Priority for funding:
- Involving emerging scientific or technology fields that have a reasonable probability of enhancing the state's national or global economic competitiveness
- May result in a medical or scientific breakthrough
- Are collaborative
- Are matched with other funds
-
Have a demonstrable economic benefit to the state
- Claw back if entity fails to perform a required action or meet milestones
- Guarantee of commercialization or manufacturing in Texas
Guiding principals of ETF 17 member advisory committee and RCIC's:
- Act in the best interest of the State of Texas
- Be collaborative
- Have a bias for action
- Be open to the outcome
Initial Portfolio Strategy
- Yr 1:
-
$25M for pre seed (~$100K to ~$750K - first money in)

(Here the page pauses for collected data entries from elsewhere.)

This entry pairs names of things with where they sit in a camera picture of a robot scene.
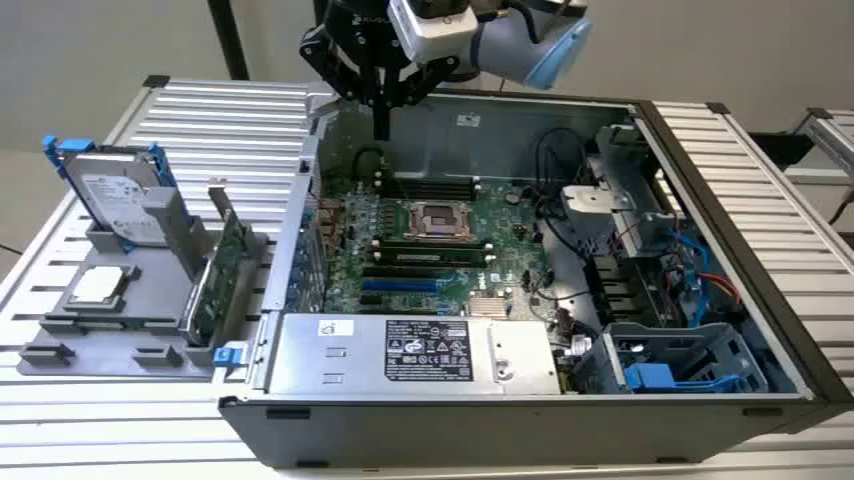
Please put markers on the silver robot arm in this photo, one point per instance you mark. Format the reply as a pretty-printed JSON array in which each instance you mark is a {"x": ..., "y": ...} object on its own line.
[{"x": 507, "y": 50}]

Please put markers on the black metal pole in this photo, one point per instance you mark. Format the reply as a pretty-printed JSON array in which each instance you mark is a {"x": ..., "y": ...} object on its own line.
[{"x": 230, "y": 40}]

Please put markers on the black plastic disk bay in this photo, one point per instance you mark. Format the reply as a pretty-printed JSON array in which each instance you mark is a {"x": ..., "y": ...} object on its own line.
[{"x": 621, "y": 290}]

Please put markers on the round coin battery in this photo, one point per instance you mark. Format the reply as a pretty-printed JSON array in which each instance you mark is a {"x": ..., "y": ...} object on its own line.
[{"x": 513, "y": 197}]

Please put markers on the blue expansion slot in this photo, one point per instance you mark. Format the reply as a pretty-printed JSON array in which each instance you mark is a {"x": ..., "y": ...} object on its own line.
[{"x": 401, "y": 286}]

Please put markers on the silver metal drive bay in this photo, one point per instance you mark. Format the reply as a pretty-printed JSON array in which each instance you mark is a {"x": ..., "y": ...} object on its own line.
[{"x": 594, "y": 200}]

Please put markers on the aluminium frame table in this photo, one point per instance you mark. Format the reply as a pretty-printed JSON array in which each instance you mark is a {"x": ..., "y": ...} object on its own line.
[{"x": 830, "y": 131}]

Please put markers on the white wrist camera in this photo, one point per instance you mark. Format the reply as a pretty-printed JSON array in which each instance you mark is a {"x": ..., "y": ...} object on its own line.
[{"x": 434, "y": 35}]

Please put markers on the grey drive cage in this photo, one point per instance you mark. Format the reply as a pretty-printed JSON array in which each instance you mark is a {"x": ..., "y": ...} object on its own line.
[{"x": 667, "y": 328}]

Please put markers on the blue plastic drive latch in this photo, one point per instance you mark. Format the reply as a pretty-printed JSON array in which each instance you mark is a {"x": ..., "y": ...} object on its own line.
[{"x": 650, "y": 376}]

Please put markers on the grey parts rack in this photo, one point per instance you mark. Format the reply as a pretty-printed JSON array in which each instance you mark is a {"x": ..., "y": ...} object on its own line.
[{"x": 100, "y": 350}]

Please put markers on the green graphics card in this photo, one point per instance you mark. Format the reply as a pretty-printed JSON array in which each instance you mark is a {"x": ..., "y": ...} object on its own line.
[{"x": 223, "y": 280}]

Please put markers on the silver power supply unit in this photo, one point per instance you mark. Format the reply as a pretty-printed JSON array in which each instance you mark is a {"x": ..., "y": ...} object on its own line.
[{"x": 360, "y": 365}]

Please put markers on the long black expansion slot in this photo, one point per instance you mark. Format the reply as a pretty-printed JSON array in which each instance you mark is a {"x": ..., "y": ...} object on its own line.
[{"x": 401, "y": 272}]

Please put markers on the blue case latch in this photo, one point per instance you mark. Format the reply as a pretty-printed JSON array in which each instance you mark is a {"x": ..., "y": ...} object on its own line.
[{"x": 226, "y": 356}]

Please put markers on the black metal bracket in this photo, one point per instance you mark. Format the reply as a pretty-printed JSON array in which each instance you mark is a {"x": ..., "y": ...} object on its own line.
[{"x": 777, "y": 147}]

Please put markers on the short black expansion slot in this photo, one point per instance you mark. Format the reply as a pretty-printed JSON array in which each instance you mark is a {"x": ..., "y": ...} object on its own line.
[{"x": 372, "y": 300}]

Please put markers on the green motherboard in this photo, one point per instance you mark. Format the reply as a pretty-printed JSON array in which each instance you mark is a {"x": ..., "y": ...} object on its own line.
[{"x": 507, "y": 235}]

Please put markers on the hard disk in blue carrier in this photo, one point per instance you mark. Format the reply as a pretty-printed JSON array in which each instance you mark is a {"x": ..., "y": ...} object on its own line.
[{"x": 107, "y": 195}]

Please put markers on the CPU socket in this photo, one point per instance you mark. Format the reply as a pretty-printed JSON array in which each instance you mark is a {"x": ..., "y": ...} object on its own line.
[{"x": 437, "y": 220}]

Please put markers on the green RAM stick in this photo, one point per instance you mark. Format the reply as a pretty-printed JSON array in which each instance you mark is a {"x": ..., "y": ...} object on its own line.
[
  {"x": 107, "y": 318},
  {"x": 421, "y": 257}
]

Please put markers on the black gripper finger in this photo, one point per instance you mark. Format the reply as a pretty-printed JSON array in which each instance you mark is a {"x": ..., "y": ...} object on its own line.
[
  {"x": 334, "y": 70},
  {"x": 421, "y": 80}
]

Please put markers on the silver chipset heatsink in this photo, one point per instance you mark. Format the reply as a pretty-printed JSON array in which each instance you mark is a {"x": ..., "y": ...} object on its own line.
[{"x": 490, "y": 307}]

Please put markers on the silver CPU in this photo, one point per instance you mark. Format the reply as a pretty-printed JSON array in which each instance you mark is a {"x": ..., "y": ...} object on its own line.
[{"x": 96, "y": 285}]

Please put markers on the grey PC case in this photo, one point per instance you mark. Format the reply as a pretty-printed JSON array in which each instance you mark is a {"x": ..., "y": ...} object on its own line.
[{"x": 467, "y": 430}]

Ave deal ~$500K = 50 deals in yr 1 -
$25M for early stage (~$500K to ~$2.5M, not to exceed $5M)
Ave deal $1M = 25 Deals in yr 1 - Total = ~75 deals per year
- Yr 2:
- Adjust based on feedback, successes, failures, and lessons learned
- Preferred MATCH with hard equity (non founder, not in-kind)
- Preferred deals that can NOT be covered by other public policy mechanisms/funds
- State prefers to follow same terms as lead investor
- Preponderance of jobs must pay > $18/hr
- Other economic benefits must be identified by entity and tracked by RCIC
- % of payback can go to RCIC(s) that sponsored the deal.
- Fund can reinvest twice in same company, but not in same year and only if meeting milestones (still to follow a lead investor with match)
- Use score sheet criteria for deciding which deals get recommended.
- RCIC can "bank" deal quota if not fully used each quarter (max amount = two quarters worth) However, first come, first served for approved deals.